Many school policies and practices are now in place across Alberta and the rest of Canada to counter queer phobia and heterosexism. Yet the cross-Canada study with 3,000-plus GLTBQ youth sponsored by Egale Canada and recently conducted by University of Winnipeg’s Catherine Taylor and others reveals that things are not yet satisfactory in schools across Canada.  Queer youth continue to face daily the knowledge that living as a non-conforming gendered or sexual subject has mixed consequences.

It is with this kind of research in mind that I offer the following group of headlines from the 11 October 2011 Egale Canada Daily News Clippings.  These media clippings reflect the type of representations and the world in which GLBTQ youth live.

UK civil union is not marriage: feds (Xtra.ca): Egale Canada is pleading with the federal government to think again. “Civil unions in the UK are recognized, for all intents and purposes, as equivalent to marriage and the same should hold in Canada,” says Helen Kennedy, executive director of Egale Canada.

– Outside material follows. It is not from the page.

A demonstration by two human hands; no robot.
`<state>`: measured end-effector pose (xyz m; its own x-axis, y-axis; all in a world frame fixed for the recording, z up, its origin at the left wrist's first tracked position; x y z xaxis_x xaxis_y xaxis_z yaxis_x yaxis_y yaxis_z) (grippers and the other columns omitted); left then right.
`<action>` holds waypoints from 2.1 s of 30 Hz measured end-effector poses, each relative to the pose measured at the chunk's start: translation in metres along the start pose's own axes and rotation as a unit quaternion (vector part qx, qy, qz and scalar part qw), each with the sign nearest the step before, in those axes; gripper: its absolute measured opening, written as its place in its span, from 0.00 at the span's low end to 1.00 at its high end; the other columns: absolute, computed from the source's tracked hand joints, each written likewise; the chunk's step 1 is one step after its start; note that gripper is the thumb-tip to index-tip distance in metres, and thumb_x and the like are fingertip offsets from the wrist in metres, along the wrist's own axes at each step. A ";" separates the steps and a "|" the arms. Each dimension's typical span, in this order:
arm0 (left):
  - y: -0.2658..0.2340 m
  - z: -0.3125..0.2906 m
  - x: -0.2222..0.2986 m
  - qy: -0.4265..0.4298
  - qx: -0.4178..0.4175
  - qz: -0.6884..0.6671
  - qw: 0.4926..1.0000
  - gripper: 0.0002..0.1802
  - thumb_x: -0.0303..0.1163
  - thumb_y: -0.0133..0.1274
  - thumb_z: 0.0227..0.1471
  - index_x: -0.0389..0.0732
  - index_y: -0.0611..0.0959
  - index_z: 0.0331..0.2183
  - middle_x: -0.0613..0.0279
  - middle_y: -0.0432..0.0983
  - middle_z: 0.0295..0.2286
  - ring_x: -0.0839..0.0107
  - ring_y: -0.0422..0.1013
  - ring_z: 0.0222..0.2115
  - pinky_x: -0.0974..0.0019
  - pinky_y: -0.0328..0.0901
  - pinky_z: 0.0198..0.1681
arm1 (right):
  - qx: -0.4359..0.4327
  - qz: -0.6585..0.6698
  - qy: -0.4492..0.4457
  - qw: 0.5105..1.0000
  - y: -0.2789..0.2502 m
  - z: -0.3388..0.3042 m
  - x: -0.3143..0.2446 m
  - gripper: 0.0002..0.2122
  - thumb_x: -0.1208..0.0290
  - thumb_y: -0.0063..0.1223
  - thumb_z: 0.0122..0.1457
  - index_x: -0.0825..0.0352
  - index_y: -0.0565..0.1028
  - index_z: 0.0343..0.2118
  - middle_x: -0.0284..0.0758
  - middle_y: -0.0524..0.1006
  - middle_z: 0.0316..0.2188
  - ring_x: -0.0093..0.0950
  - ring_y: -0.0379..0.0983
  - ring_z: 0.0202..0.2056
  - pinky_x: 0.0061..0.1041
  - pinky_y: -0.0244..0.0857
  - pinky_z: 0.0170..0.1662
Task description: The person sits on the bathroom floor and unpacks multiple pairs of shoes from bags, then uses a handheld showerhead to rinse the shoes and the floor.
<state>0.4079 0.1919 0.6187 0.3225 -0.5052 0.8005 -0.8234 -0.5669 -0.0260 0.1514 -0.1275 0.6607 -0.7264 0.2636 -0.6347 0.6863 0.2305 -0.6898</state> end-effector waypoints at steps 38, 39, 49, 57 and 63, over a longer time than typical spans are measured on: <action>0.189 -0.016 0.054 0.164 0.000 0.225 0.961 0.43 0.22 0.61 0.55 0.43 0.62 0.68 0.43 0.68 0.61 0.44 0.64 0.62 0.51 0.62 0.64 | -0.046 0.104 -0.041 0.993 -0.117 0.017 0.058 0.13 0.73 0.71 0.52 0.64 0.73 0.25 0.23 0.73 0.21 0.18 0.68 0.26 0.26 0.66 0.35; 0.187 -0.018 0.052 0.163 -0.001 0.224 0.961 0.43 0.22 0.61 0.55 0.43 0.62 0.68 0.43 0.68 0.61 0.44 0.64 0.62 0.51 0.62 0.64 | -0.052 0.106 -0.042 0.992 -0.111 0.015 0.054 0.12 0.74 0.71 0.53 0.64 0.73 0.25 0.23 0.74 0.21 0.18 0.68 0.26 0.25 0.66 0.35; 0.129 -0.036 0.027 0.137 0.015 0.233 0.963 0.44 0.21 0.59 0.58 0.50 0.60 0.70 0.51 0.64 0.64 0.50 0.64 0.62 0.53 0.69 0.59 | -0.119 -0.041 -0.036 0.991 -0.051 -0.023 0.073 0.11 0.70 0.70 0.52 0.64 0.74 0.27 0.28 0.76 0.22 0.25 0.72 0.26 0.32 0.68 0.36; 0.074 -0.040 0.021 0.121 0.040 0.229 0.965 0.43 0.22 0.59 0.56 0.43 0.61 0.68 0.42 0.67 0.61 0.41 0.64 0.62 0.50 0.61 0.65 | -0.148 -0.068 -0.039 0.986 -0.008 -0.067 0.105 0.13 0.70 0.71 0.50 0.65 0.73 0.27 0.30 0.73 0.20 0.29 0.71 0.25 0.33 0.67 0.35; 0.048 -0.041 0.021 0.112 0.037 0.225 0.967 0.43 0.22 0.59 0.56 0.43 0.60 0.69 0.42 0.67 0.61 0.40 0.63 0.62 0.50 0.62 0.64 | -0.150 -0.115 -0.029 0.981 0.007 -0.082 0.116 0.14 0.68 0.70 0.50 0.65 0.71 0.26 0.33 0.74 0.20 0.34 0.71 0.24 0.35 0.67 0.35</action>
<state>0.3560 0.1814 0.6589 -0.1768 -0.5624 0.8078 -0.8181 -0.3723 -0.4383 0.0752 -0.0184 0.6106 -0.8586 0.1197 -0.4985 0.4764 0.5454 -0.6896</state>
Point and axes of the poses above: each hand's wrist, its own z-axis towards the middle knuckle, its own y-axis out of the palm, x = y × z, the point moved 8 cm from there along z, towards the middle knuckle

Edmonton teen convicted in homophobic attack will serve sentence at home (Vancouver Sun) by Ryan Cormier:  A teenaged boy convicted in a homophobic attack on a woman when he was 14 will serve a six-month sentence at home. The youth cannot be identified under the Youth Criminal Justice.

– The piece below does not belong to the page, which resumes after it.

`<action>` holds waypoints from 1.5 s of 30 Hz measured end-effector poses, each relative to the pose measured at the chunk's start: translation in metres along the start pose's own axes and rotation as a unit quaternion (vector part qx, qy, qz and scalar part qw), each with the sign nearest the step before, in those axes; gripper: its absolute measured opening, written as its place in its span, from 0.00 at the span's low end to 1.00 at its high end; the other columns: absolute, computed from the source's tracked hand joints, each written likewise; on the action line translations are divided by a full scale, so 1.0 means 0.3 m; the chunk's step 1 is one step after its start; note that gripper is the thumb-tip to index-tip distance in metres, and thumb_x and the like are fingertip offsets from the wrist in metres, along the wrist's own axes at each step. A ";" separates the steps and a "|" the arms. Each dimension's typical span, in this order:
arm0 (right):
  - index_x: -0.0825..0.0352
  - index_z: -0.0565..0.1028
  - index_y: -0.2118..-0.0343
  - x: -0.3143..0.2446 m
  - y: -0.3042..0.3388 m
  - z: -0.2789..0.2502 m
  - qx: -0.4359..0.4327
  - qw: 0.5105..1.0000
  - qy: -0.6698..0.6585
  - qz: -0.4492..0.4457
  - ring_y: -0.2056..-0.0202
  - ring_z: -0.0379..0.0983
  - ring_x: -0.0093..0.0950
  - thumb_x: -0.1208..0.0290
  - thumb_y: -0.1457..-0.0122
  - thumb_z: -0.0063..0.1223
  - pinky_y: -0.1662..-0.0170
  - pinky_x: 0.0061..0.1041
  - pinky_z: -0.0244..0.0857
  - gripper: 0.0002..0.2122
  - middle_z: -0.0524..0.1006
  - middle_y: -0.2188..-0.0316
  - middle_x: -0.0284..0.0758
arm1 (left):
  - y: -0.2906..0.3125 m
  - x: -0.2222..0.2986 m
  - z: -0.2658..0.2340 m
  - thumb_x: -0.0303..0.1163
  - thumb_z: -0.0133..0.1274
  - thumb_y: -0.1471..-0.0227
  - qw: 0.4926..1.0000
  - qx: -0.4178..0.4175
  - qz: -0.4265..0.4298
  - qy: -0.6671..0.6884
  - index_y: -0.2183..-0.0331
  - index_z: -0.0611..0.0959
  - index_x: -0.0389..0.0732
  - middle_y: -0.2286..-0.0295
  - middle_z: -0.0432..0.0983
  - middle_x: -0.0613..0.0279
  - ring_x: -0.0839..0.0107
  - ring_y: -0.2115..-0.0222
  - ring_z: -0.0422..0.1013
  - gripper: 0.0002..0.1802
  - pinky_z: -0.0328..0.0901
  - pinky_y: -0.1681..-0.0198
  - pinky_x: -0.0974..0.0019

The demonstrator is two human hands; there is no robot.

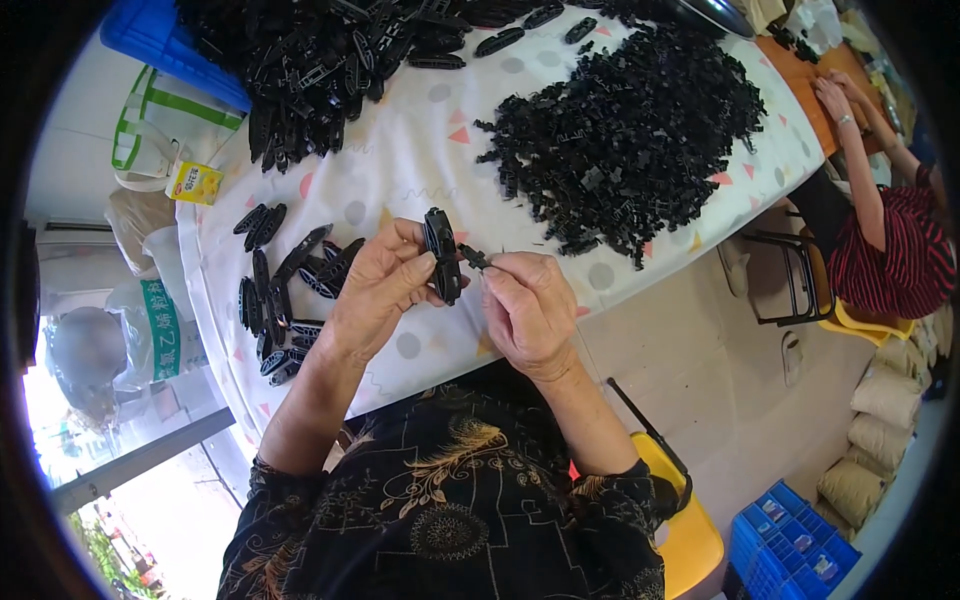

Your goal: Assembling small black plastic industrial components by hand on a workbench.

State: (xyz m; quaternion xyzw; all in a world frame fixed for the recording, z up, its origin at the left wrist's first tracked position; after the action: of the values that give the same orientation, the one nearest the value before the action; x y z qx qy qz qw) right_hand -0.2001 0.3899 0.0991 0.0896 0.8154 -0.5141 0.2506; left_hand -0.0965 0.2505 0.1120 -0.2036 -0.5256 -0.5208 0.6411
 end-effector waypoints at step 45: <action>0.70 0.68 0.52 0.021 0.020 0.158 -0.076 0.669 -0.511 0.535 0.58 0.71 0.21 0.82 0.45 0.54 0.51 0.23 0.66 0.17 0.75 0.60 0.32 | -0.002 -0.022 -0.009 0.16 0.49 0.50 0.979 -0.008 0.002 -0.204 0.42 0.56 0.44 0.60 0.74 0.52 0.70 0.59 0.72 0.36 0.68 0.58 0.67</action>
State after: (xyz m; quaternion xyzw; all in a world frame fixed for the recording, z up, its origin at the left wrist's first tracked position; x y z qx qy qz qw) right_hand -0.1881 0.3502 0.0749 0.2140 0.4085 -0.1935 0.8660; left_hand -0.0950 0.2511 0.1049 -0.3119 -0.6410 -0.4707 0.5198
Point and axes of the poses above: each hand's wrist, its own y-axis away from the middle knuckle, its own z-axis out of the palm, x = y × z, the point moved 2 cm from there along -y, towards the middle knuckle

Ferreira blames defeat on homophobia (Xtra.ca): Paul Ferreira blames a campaign of homophobic sabotage for his narrow defeat in the Ontario election of 6 October 2011. “There was an attempt to drive a homophobic wedge through this riding,” he explains after speaking to supporters at the Ambiance.

Unfairly judged: gay lawyers say judiciary still plagued by homophobia (The Guardian): Until 1991, unmarried men and women – including gay and lesbian lawyers – were excluded from entering the judiciary. Unsurprisingly, homophobia, or at least a strong perception of it, still lingers. According to recent research by the lesbian, gay, bisexual and transgender legal group Interlaw, 70% of LGBT lawyers believe there is prejudice within the selection process for judicial office.

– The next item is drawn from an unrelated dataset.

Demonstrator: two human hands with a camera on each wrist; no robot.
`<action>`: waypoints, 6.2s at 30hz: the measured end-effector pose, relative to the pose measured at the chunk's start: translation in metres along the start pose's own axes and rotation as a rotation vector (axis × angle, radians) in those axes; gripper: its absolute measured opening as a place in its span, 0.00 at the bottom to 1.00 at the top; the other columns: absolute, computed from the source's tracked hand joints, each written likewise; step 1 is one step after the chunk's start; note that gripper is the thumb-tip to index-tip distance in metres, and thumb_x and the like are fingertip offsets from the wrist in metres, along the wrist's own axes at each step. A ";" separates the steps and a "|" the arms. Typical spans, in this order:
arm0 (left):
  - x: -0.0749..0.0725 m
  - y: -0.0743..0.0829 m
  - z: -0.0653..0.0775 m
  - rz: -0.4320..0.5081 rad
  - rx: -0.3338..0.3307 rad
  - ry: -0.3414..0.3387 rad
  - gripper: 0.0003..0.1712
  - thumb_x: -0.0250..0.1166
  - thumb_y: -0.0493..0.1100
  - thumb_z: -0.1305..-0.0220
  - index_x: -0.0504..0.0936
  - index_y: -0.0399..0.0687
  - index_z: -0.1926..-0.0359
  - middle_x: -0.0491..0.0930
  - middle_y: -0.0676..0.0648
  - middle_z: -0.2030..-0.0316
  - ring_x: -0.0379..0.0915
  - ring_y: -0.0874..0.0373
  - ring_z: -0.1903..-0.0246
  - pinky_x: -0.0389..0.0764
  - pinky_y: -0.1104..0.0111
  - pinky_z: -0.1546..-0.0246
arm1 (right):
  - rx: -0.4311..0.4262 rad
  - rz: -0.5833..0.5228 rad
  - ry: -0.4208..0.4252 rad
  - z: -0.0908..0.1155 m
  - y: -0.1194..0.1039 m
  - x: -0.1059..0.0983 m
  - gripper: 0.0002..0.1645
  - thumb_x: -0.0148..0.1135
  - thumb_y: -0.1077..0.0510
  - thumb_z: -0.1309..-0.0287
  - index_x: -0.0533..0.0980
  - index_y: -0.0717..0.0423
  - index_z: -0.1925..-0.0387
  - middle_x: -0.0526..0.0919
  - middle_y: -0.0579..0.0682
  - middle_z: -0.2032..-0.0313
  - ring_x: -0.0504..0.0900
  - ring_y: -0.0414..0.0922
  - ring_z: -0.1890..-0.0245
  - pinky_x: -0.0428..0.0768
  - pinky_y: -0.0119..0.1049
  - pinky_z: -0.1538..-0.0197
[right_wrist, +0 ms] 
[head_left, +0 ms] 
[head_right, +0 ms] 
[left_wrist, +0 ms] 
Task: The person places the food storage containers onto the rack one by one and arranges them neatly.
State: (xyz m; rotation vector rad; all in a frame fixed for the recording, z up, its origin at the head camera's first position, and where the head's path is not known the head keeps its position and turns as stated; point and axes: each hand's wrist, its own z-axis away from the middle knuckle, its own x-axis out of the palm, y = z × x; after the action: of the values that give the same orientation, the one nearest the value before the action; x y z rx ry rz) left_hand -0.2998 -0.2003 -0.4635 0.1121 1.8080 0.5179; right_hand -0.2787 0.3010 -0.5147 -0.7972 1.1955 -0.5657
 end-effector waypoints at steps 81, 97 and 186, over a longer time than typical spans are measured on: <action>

Ecuadorian Clinics Torture LGBT to "Cure" Them (Care2.com): According to the network of local LGBT organizations, clinics have also locked up gay men, transgenders and cross-dressers but on a smaller scale, “probably because they manage to leave the family earlier than girls,” says Velasquez.

Westboro Baptist Church to picket funeral of Steve Jobs (RT):
 From there, followers are guaranteed to get all the latest news on Jobs’ passing and other crucial intel, including this gem from earlier in the week: “October is Fag Month. Yes, that's what a nation of proud sinners needs – a Fag Month.

Serbia has bowed to homophobia (The Guardian):
 Just two days before the event, interior minister Ivica Dacic suddenly announced that it had been banned, along with a number of counter-demonstrations. “Because of these rallies – above all the anti-parade protests – we could expect enormous damage to public order and peace,” he explained.

Video: US student tells of ‘gay cure’ torture at hands of father: An American student has described how he was tortured for a month by his father in an effort to turn him heterosexual. Samuel Brinton, a student at Kansas State University, said his Southern Baptist missionary father beat him, burned him and shocked him with electric currents.

Gay rights activists report another murder in Johannesburg: Gay rights campaigners in South Africa say a fifth gay murder in Johannesburg suggests there may be a homophobic killer at large. In the last year, there have been four cases in which gay men were found dead in similar circumstances – bound and strangled in their homes with no sign of a break-in.

A key recommendation arising from my research and that of other GLBTQ scholars in regards to schooling was the need for an inclusive curriculum.  In marked contrast to the above survey of media representations of GLBTQ people, an inclusive curriculum in the context of an inclusive community, and especially an inclusive media, would see the production and distribution of a wide range of representations of GLBTQ people.

Gloria Filax is an associate professor of Equity/Equality Studies and Chair of the Centre for Integrated Studies at Athabasca University.